For your reference, I have attached the model setup for the stable case (shorter timestep) and the unstable case (longer timestep) which will give more information of the fvSchemes and fvSolution which I fell may hold the key to this problem.

A few other things have been considered to improve stability but with no success:
1) Tightening the solver tolerance for pressure, velocity and temperature fields,
2) Bounding the div(phi, alpha) scheme,
3) Applying 2 outerCorrector cycles (going from PISO to PIMPLE),
4) Adjusting multigrid coarse level cell count,
5) momentumCorrector switched on... not sure what this does but the simulation fails immediately.

Could stability be improved by the choice of solvers or the numerical schemes? Any advice or feedback would be greatly appreciated.

Happy to post more information on request.

Kind regards,
Colin

[The King]

Hi, you're setup looks ok to me.

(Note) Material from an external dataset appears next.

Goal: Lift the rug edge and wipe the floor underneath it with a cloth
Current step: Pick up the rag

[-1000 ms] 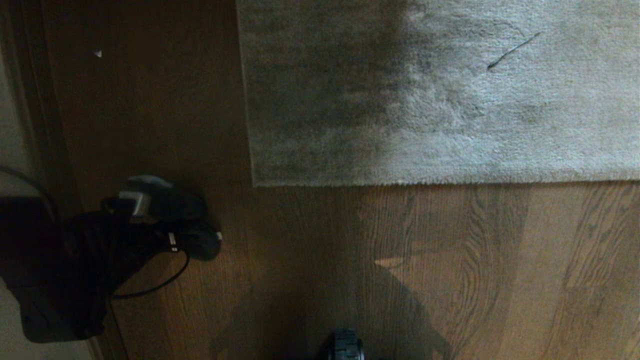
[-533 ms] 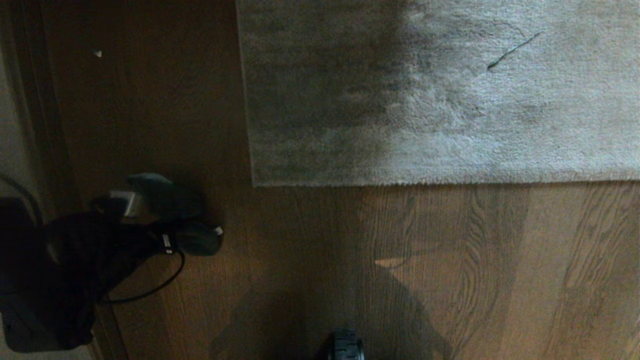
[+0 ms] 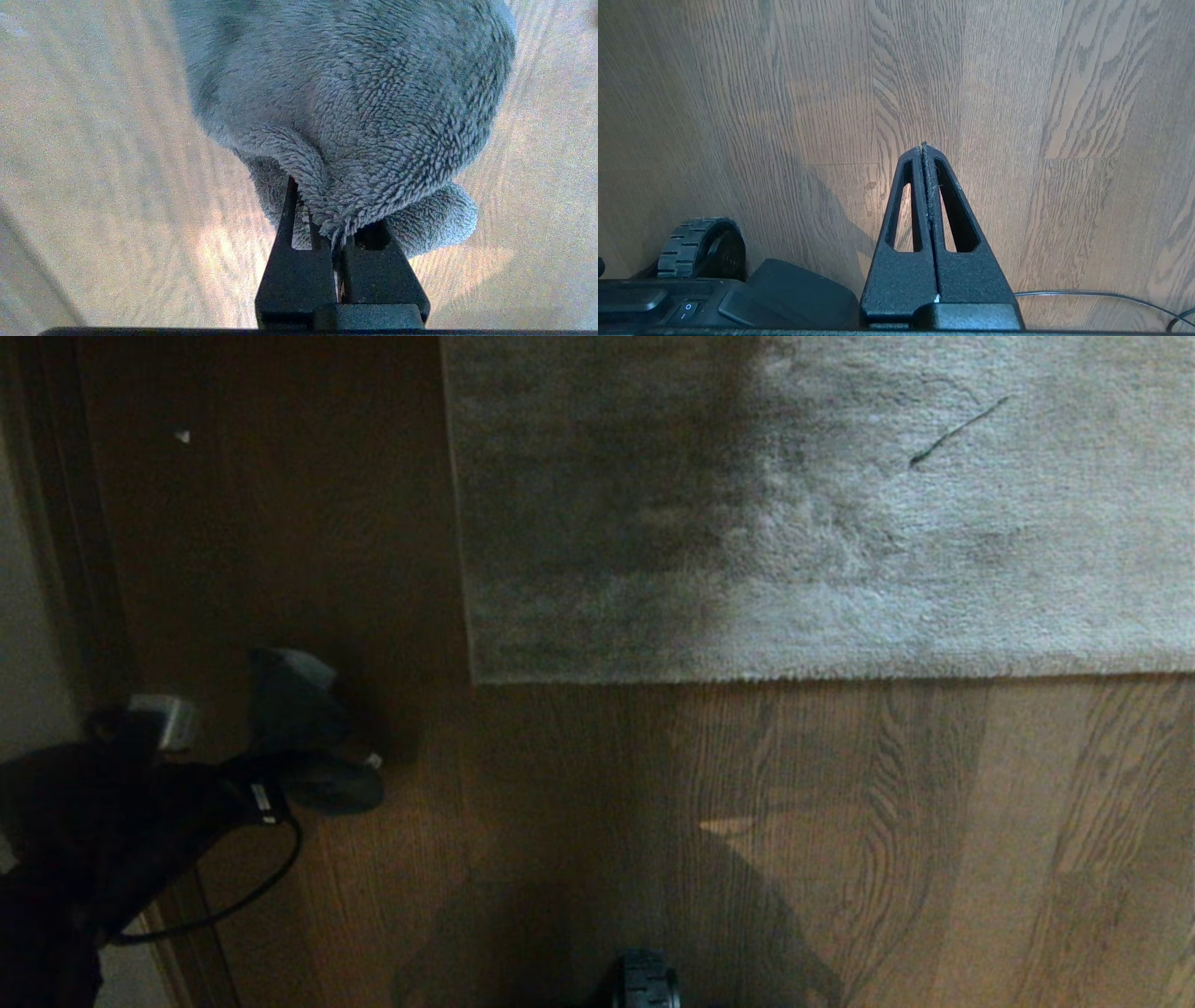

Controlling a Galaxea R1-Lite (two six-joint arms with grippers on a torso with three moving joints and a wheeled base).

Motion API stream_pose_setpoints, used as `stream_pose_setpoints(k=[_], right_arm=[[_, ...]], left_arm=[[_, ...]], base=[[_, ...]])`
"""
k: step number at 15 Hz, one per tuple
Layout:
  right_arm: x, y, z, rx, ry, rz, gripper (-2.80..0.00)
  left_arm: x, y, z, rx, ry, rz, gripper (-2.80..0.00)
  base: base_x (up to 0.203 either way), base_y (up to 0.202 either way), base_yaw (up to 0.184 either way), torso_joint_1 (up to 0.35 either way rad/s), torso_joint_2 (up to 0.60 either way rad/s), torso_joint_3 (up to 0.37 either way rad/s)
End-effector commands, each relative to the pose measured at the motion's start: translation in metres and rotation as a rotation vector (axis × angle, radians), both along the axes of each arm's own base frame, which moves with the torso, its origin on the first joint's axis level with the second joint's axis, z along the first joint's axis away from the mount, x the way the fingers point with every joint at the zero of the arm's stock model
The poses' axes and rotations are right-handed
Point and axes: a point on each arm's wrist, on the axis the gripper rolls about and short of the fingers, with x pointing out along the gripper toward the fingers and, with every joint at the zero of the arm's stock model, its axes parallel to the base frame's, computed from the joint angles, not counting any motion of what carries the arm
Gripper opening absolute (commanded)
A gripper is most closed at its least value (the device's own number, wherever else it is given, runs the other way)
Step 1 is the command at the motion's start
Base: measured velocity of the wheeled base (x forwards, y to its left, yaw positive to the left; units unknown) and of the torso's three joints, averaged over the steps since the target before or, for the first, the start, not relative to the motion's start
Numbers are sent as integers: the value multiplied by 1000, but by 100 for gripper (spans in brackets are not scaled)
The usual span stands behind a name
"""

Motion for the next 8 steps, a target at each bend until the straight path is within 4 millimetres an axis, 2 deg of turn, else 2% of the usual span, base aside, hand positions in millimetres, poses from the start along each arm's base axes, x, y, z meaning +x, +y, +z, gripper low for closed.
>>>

Maybe the problem is in your boundary condition? How is you're inlet defined? Defining separate inlets for air and water can introduce a sharp jump in you're velocity field which make the solution unstable. Can you mail/post you boundary conditions as well?

[The King]

Hi, I get the same small time steps when simulating annular flow. If I increase the Courant number the simulation crashes. Did you made any progress on getting it faster?